▶ Brief
Go through the lines of the material and count the ones with the word "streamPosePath". Give that count alone.

*** Opening Collected data ***

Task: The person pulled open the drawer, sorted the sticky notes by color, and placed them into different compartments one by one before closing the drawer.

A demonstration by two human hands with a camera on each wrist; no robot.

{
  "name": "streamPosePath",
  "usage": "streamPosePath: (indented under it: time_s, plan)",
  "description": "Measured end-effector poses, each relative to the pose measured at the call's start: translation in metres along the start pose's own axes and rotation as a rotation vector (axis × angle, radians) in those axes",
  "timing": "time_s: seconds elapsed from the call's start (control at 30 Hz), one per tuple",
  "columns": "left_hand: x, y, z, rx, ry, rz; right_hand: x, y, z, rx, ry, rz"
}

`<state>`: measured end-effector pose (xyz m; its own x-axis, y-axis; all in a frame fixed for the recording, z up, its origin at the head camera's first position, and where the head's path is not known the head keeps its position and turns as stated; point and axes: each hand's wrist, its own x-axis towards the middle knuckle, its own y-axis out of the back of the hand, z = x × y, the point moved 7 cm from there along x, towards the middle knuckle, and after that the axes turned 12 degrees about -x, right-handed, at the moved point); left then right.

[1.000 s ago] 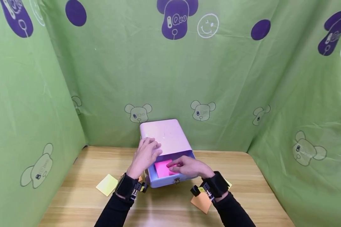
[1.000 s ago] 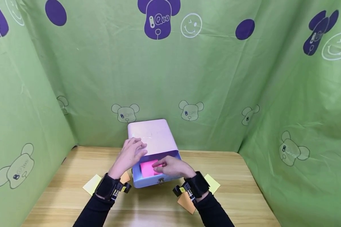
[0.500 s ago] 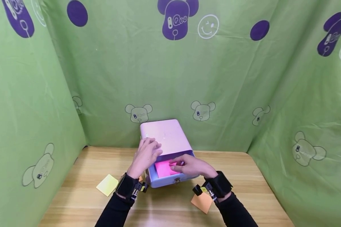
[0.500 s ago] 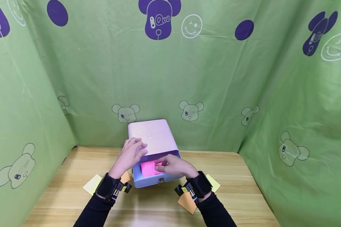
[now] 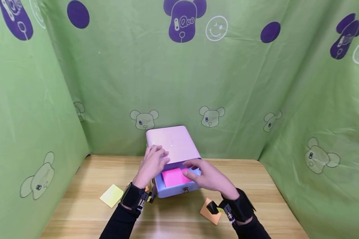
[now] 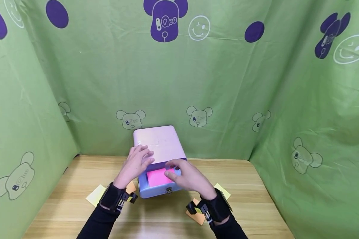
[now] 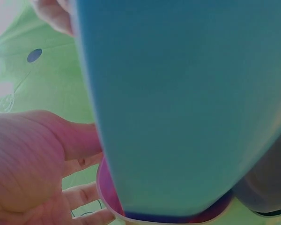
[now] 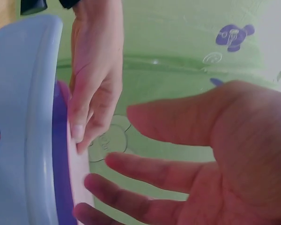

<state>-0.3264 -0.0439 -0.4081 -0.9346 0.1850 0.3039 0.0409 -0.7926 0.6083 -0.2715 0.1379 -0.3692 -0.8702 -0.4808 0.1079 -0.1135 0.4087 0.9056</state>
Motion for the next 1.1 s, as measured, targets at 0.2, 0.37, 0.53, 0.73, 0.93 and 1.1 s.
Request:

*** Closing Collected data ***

▶ Expected answer
2